§ **What you need to do**:
Print every entry again, precisely as written.

§ **Material to process**:

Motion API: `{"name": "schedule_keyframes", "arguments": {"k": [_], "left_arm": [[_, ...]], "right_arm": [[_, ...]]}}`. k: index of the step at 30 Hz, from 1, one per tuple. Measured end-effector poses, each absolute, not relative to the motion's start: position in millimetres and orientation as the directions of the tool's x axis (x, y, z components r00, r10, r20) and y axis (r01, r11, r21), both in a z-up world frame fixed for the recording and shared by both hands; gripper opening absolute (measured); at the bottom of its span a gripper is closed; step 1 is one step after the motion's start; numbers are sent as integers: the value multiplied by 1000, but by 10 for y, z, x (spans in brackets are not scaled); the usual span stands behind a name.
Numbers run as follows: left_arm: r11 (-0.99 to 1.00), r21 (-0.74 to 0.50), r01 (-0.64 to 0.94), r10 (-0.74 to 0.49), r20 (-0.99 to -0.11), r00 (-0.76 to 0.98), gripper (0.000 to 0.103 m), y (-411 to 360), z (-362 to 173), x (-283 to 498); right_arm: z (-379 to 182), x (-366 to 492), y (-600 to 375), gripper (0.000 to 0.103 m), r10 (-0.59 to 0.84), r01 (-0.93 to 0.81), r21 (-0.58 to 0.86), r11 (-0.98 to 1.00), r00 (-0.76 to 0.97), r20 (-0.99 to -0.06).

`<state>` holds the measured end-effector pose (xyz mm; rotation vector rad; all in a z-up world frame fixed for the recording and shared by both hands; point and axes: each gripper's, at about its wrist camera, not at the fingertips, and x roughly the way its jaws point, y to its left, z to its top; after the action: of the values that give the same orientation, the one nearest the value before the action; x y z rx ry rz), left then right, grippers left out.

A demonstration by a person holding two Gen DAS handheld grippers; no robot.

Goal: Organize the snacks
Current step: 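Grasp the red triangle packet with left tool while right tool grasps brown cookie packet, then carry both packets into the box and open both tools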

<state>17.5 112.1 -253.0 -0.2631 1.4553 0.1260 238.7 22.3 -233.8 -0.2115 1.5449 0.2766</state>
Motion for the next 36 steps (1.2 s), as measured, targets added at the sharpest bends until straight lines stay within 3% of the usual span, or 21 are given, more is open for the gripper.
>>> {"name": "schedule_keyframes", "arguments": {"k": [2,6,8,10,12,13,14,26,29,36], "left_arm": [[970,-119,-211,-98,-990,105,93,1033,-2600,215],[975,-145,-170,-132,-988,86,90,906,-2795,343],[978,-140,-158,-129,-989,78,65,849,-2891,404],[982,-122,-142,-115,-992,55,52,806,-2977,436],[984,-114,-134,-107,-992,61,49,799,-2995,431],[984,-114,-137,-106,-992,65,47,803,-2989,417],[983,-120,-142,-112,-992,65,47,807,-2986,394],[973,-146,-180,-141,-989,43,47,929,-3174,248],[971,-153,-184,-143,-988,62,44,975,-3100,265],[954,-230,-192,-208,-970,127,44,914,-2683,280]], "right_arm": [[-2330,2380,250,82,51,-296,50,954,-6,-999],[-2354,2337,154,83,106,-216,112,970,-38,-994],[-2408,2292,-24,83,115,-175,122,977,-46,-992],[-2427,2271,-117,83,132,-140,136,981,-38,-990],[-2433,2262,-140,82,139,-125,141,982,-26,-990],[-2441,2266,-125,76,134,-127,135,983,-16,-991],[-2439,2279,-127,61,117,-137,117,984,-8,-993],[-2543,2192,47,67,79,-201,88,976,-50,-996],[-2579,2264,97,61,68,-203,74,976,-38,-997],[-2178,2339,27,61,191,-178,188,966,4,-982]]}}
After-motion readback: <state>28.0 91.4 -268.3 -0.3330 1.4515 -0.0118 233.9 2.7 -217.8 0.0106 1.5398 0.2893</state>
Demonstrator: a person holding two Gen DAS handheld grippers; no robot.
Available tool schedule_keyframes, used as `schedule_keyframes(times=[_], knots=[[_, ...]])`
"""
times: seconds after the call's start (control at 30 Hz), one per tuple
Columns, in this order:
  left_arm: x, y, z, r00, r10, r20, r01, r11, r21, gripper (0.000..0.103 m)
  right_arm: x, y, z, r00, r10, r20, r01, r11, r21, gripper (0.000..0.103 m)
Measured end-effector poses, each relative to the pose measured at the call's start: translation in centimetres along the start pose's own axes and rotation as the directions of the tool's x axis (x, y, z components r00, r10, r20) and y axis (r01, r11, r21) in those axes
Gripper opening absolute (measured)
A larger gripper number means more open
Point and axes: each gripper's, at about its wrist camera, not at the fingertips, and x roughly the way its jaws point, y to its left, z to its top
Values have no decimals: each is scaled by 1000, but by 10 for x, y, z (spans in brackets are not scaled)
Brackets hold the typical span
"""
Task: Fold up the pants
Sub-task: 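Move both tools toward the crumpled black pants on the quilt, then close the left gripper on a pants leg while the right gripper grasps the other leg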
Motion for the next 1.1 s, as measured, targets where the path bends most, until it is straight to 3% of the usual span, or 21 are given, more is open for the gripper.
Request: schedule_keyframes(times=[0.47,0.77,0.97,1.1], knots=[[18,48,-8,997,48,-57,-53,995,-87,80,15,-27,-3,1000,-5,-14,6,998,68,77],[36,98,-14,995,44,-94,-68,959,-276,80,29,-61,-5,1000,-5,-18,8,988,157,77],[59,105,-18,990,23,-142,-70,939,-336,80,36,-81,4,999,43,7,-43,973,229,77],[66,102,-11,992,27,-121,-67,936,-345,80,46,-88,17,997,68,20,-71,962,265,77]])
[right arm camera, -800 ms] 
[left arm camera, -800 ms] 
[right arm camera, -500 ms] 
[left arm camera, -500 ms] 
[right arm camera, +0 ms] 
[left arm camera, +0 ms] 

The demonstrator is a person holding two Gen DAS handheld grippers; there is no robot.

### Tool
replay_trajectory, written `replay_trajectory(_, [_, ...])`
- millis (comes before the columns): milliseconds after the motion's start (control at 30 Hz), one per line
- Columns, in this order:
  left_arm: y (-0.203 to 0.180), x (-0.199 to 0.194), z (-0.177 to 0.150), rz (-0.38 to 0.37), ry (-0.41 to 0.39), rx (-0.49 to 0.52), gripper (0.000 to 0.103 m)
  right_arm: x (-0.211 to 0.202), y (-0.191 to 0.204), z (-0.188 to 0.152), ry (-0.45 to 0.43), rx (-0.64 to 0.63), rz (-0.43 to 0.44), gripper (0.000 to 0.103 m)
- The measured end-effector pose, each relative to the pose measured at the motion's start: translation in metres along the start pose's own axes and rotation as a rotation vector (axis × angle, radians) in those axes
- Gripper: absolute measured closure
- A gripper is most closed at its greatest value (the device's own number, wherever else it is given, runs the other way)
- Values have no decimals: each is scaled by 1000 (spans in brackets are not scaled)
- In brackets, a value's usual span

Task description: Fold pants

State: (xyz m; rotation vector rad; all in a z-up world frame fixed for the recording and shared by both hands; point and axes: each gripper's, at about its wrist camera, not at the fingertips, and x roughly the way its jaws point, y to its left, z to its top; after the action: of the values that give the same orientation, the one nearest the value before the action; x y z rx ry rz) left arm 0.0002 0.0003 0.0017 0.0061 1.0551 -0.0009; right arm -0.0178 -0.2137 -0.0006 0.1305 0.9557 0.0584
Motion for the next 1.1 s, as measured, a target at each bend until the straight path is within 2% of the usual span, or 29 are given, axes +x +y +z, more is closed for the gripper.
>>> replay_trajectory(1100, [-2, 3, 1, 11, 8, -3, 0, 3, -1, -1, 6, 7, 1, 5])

§ **Final answer**:
Motion API: `{"name": "schedule_keyframes", "arguments": {"k": [_], "left_arm": [[_, ...]], "right_arm": [[_, ...]]}}`. k: index of the step at 30 Hz, from 1, one per tuple. Measured end-effector poses, each absolute, not relative to the motion's start: position in millimetres and orientation as the directions of the tool's x axis (x, y, z components r00, r10, r20) and y axis (r01, r11, r21), both in a z-up world frame fixed for the recording and shared by both hands; gripper opening absolute (measured); at the bottom of its span a gripper is closed; step 1 is one step after the motion's start; numbers are sent as integers: the value multiplied by 1000, but by 10 for y, z, x (spans in brackets are not scaled); the usual span stands behind a name.
Numbers run as follows: left_arm: r11 (-0.99 to 1.00), r21 (-0.74 to 0.50), r01 (-0.64 to 0.94), r10 (-0.74 to 0.49), r20 (-0.99 to -0.11), r00 (-0.76 to 0.98), gripper (0.000 to 0.103 m), y (-411 to 360), z (-362 to 173), x (-283 to 498); right_arm: z (-379 to 182), x (-366 to 492), y (-600 to 375), gripper (0.000 to 0.103 m), r10 (-0.59 to 0.84), r01 (-0.93 to 0.81), r21 (-0.58 to 0.86), r11 (-0.98 to 1.00), r00 (-0.76 to 0.97), r20 (-0.99 to -0.06).

`<state>` holds the measured end-effector pose (xyz mm; rotation vector rad; all in a z-up world frame fixed for the recording and shared by both hands; point and axes: each gripper's, at about its wrist camera, not at the fingertips, and x roughly the way its jaws point, y to its left, z to its top; after the action: of the values that give the same orientation, the one nearest the value before the action; x y z rx ry rz), left then right, grippers left out.

A demonstration by a person holding two Gen DAS handheld grippers; no robot.

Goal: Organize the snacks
Current step: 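Grasp the red triangle packet with left tool while right tool grasps brown cookie packet, then carry both packets into the box and open both tools
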
<state>17.5 112.1 -253.0 -0.2631 1.4553 0.1260 238.7 22.3 -233.8 -0.2115 1.5449 0.2766</state>
Motion for the next 36 steps (1.2 s), as measured, targets added at the sharpest bends until straight lines stay within 3% of the usual span, or 21 are given, more is open for the gripper.
>>> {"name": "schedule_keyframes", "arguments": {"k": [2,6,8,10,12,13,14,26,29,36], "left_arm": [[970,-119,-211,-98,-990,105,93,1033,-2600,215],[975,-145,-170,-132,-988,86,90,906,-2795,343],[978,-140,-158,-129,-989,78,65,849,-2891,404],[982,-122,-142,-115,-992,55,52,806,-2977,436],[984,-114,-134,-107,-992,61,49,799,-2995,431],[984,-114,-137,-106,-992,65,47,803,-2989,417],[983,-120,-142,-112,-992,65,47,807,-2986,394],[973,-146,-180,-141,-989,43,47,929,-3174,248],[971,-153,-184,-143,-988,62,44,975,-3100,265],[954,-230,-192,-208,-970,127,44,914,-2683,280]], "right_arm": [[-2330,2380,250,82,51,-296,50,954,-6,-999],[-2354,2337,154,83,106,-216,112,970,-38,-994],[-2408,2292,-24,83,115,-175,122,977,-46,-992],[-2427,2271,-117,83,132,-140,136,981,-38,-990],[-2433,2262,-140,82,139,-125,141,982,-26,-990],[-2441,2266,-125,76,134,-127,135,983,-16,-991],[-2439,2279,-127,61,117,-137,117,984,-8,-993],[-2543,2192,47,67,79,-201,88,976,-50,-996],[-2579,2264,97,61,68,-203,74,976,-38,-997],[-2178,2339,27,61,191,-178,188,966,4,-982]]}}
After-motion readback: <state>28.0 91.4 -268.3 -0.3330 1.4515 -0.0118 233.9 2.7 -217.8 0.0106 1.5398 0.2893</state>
Demonstrator: a person holding two Gen DAS handheld grippers; no robot.
Available tool schedule_keyframes, used as `schedule_keyframes(times=[_], knots=[[_, ...]])`
"""
times: seconds after the call's start (control at 30 Hz), one per tuple
Columns, in this order:
  left_arm: x, y, z, r00, r10, r20, r01, r11, r21, gripper (0.000..0.103 m)
  right_arm: x, y, z, r00, r10, r20, r01, r11, r21, gripper (0.000..0.103 m)
Measured end-effector poses, each relative to the pose measured at the call's start: translation in centimetres along the start pose's own axes and rotation as the directions of the tool's x axis (x, y, z components r00, r10, r20) and y axis (r01, r11, r21) in those axes
Gripper opening absolute (measured)
A larger gripper number means more open
Point and axes: each gripper's, at about its wrist camera, not at the fingertips, and x roughly the way its jaws point, y to its left, z to its top
Values have no decimals: each is scaled by 1000, but by 10 for x, y, z (spans in brackets are not scaled)
Brackets hold the typical span
"""
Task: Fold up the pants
Sub-task: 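Move both tools toward the crumpled black pants on the quilt, then close the left gripper on a pants leg while the right gripper grasps the other leg
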Motion for the next 1.1 s, as measured, targets where the path bends most, until it is straight to 3% of the usual span, or 21 are given, more is open for the gripper.
Request: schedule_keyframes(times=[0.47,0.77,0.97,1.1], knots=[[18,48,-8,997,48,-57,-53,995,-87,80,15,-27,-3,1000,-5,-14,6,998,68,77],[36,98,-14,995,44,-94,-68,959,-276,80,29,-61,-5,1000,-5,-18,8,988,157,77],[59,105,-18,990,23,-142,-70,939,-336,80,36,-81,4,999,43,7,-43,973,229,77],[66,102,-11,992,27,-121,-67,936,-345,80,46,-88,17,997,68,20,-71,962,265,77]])
[right arm camera, -800 ms] 
[left arm camera, -800 ms] 
[right arm camera, -500 ms] 
[left arm camera, -500 ms] 
[right arm camera, +0 ms] 
[left arm camera, +0 ms] 

The demonstrator is a person holding two Gen DAS handheld grippers; there is no robot.

### Tool
replay_trajectory, written `replay_trajectory(_, [_, ...])`
- millis (comes before the columns): milliseconds after the motion's start (control at 30 Hz), one per line
- Columns, in this order:
  left_arm: y (-0.203 to 0.180), x (-0.199 to 0.194), z (-0.177 to 0.150), rz (-0.38 to 0.37), ry (-0.41 to 0.39), rx (-0.49 to 0.52), gripper (0.000 to 0.103 m)
  right_arm: x (-0.211 to 0.202), y (-0.191 to 0.204), z (-0.188 to 0.152), ry (-0.45 to 0.43), rx (-0.64 to 0.63), rz (-0.43 to 0.44), gripper (0.000 to 0.103 m)
- The measured end-effector pose, each relative to the pose measured at the motion's start: translation in metres along the start pose's own axes and rotation as a rotation vector (axis × angle, radians) in those axes
- Gripper: absolute measured closure
- A gripper is most closed at its greatest value (the device's own number, wherever else it is given, runs the other way)
- Values have no decimals: each is scaled by 1000 (spans in brackets are not scaled)
- In brackets, a value's usual span

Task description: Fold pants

State: (xyz m; rotation vector rad; all in a z-up world frame fixed for the recording and shared by both hands; point and axes: each gripper's, at about its wrist camera, not at the fingertips, and x roughly the way its jaws point, y to its left, z to its top; after the action: of the values that give the same orientation, the one nearest the value before the action; x y z rx ry rz) left arm 0.0002 0.0003 0.0017 0.0061 1.0551 -0.0009; right arm -0.0178 -0.2137 -0.0006 0.1305 0.9557 0.0584
Motion for the next 1.1 s, as measured, a target at each bend until the straight path is within 2% of the usual span, or 29 are given, axes +x +y +z, more is closed for the gripper.
>>> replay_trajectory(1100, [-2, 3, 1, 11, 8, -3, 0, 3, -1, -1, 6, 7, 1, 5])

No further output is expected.